Some of the shops are just holes in the wall at the moment, bomb shelters. But on the cook's tour with The Weekend Sun, David knows exactly where everyone is going, the size of their shop and their opening date to the day.

'We're delivering what people want,” he explains. 'It's the first rule of retail. On my first day here I promised to find out what the customers wanted and today I am delivering on that promise.”

But Papamoa didn't ask for a grassy knoll and it's now got one, albeit artificial grass. 'Paradoxically, the most used play equipment is the simplest,” explains David, who pilfered this idea from the Russians or the American or the Australians.

It's a mound covered in artificial grass and the kids wander up and roll down. Then they do it again and again and again.

Next year in March Papamoa Plaza starts the evening dining precinct. 'Not your ‘Once were Warriors' beer barn but family oriented restaurants.”

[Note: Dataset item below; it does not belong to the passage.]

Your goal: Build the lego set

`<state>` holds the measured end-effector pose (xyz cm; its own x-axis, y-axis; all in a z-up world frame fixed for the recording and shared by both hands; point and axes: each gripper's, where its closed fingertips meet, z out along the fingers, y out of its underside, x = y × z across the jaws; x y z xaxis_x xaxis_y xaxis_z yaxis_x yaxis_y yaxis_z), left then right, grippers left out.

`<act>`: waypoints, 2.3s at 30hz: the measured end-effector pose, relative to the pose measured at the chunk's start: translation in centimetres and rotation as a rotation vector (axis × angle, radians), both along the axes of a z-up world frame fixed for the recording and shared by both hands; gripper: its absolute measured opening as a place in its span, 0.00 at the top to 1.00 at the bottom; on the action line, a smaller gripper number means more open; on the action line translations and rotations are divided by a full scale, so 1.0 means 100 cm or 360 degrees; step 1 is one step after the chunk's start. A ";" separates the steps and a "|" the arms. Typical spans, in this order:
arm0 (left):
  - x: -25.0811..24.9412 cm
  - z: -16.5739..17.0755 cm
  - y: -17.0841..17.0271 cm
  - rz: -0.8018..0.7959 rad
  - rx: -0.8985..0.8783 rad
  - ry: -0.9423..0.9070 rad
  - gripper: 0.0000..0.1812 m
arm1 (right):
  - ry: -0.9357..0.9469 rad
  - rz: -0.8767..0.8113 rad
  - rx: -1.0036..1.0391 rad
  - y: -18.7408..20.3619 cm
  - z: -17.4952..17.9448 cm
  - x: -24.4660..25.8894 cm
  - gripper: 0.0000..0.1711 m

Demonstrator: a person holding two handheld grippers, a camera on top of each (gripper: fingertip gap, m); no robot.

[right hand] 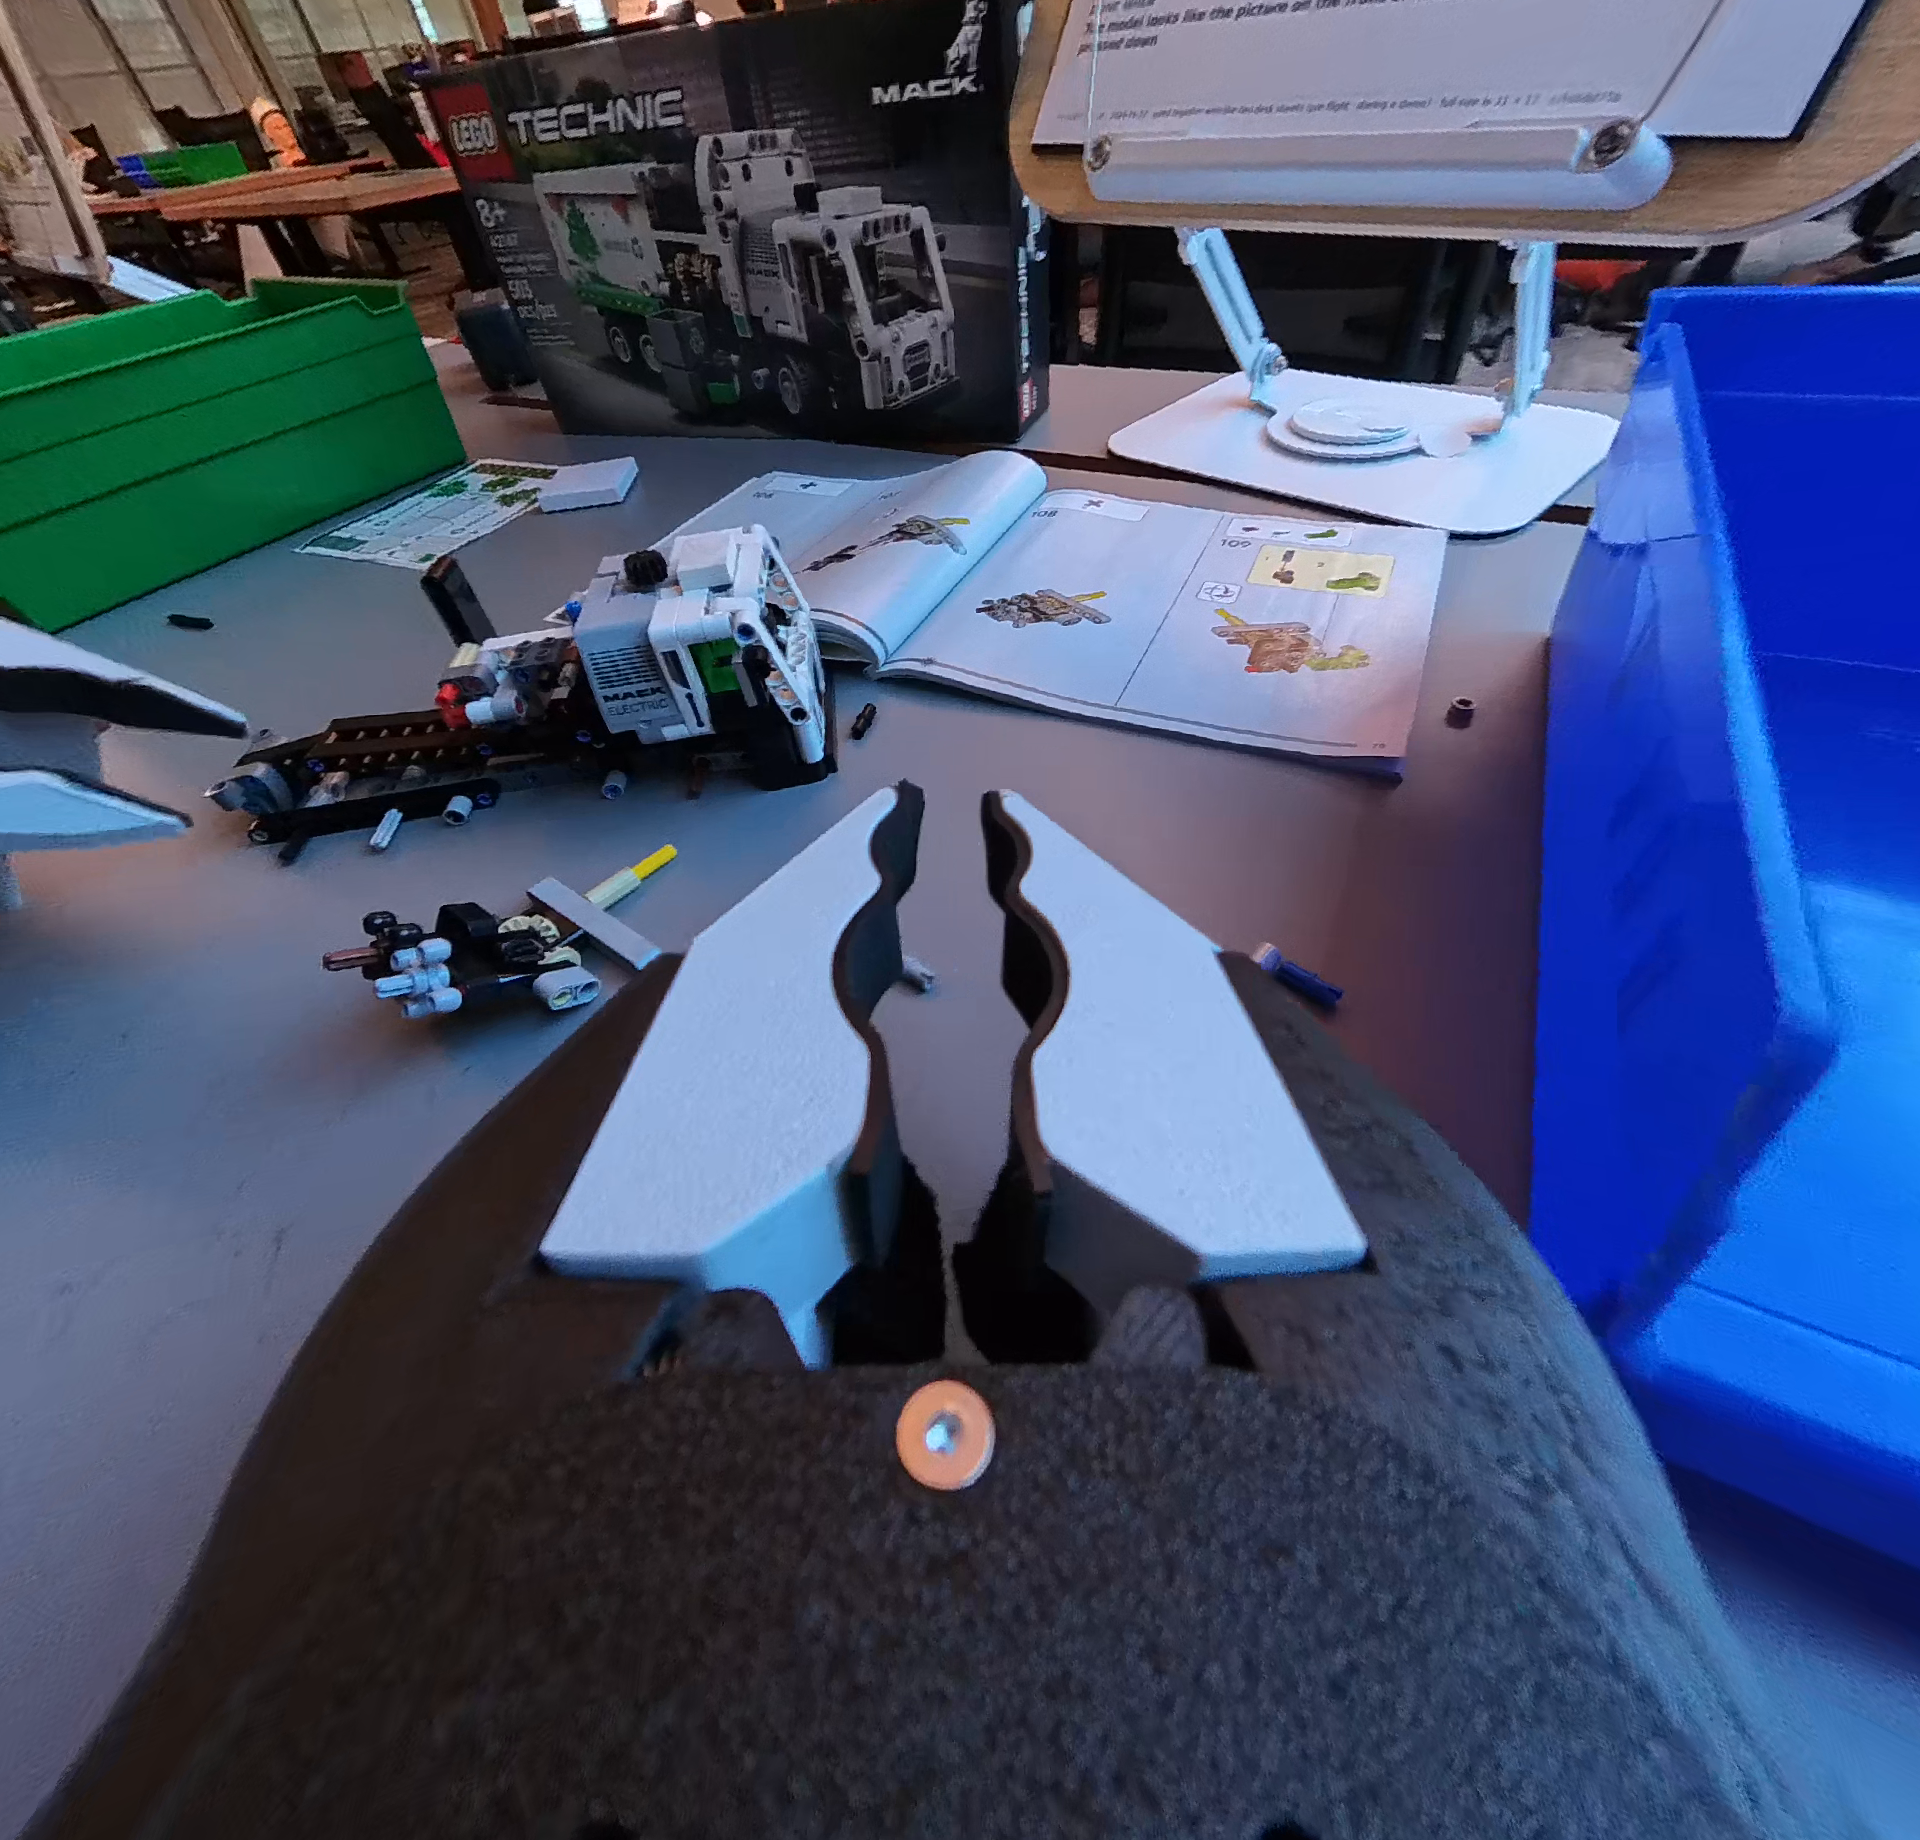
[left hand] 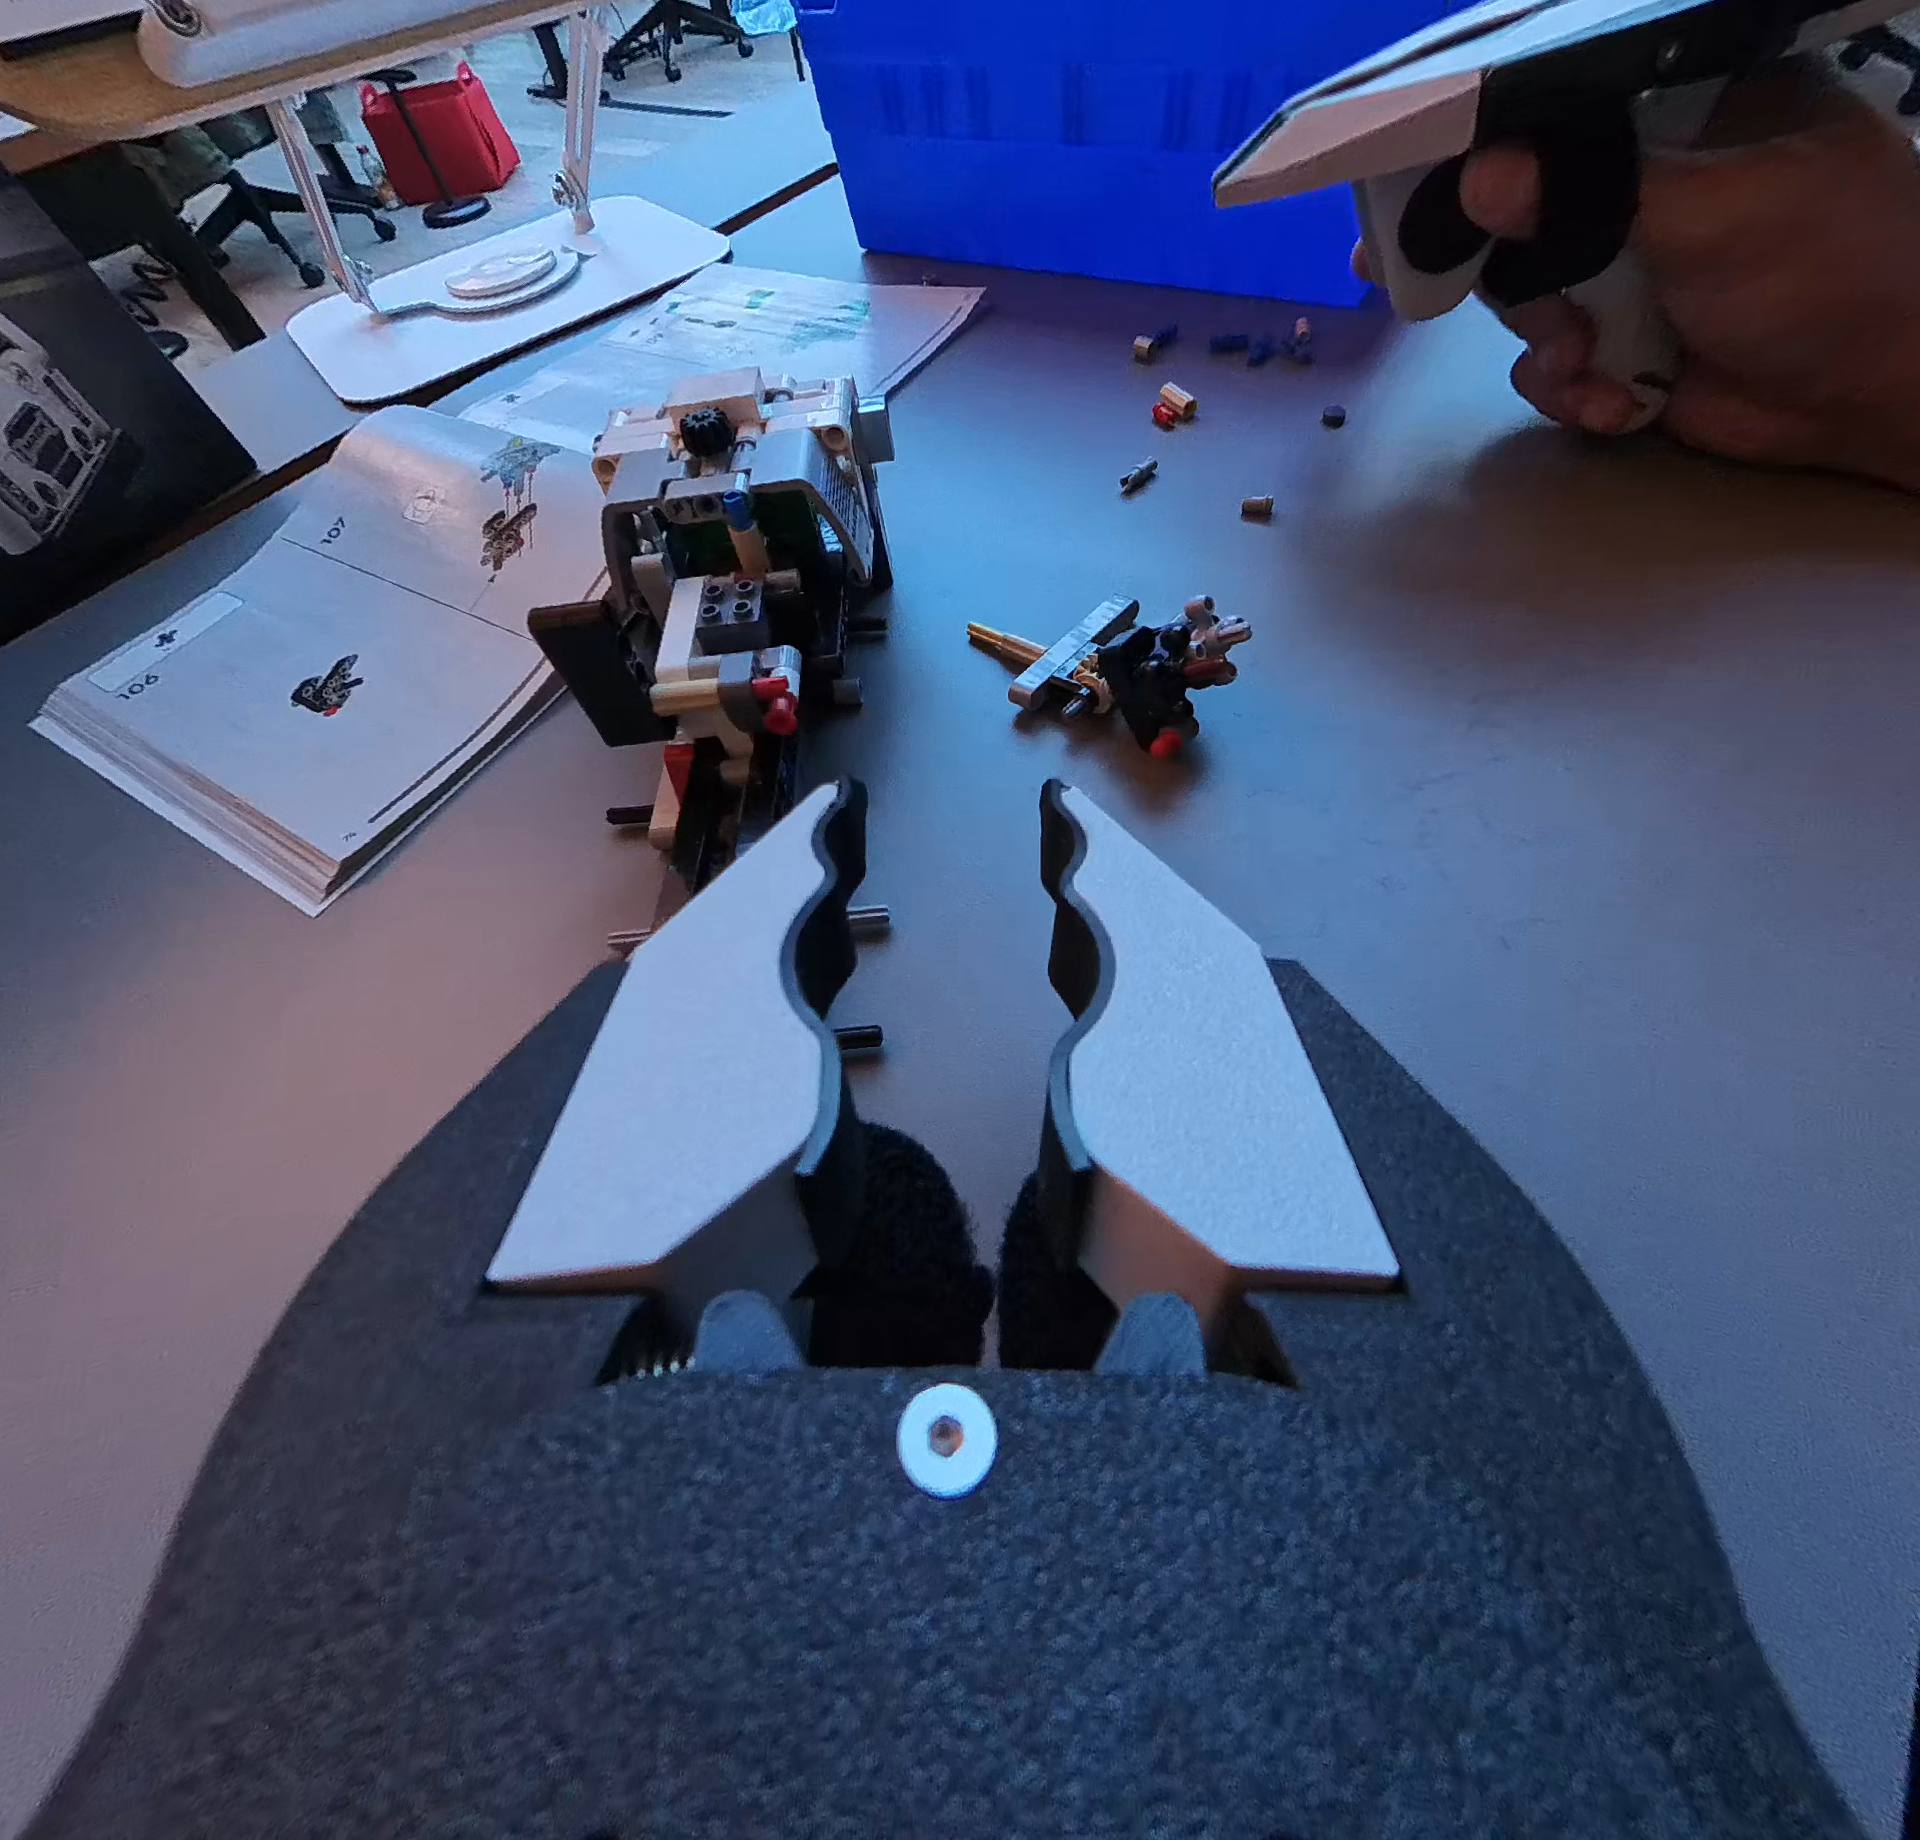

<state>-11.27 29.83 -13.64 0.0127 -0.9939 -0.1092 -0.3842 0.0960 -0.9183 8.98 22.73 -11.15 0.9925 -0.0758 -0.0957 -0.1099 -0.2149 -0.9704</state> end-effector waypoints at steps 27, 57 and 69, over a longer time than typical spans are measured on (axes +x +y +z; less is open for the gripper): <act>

Yes, some big names but no, he won't tell us who. 'We have a synchronised nodding of heads and agreement but they will tell you when they want to. But it will be a mix that reflects the family focus of the community.”

Then in 2018 the big box retailers – Noel Leeming perhaps or the like.

'Then you start all over again. Your have to keep reinvigorating,” says the fixer. 'This is just a good start. I can't emphasise that enough.”'

Did you know that there will be a full time attendant in the dunny at the plaza, someone whose sole job is to keep the toilets clean. Eight people applied for the job.

'They love it, they are very proud of the facilities,” says David. 'And if I went in there now and tried to rearrange things they would chase me out.” Maybe worth a visit, this 'lovely place to stop”.

David's picking foot traffic through the mall will hit five million by Christmas, up from 1.5 million when he started and three million went through the re-development.

'A lot of people and unheard of through a redevelopment,” he says proudly. And some retailers are up 50 per cent on last year. It's a thriving economy. And with flash dunnies.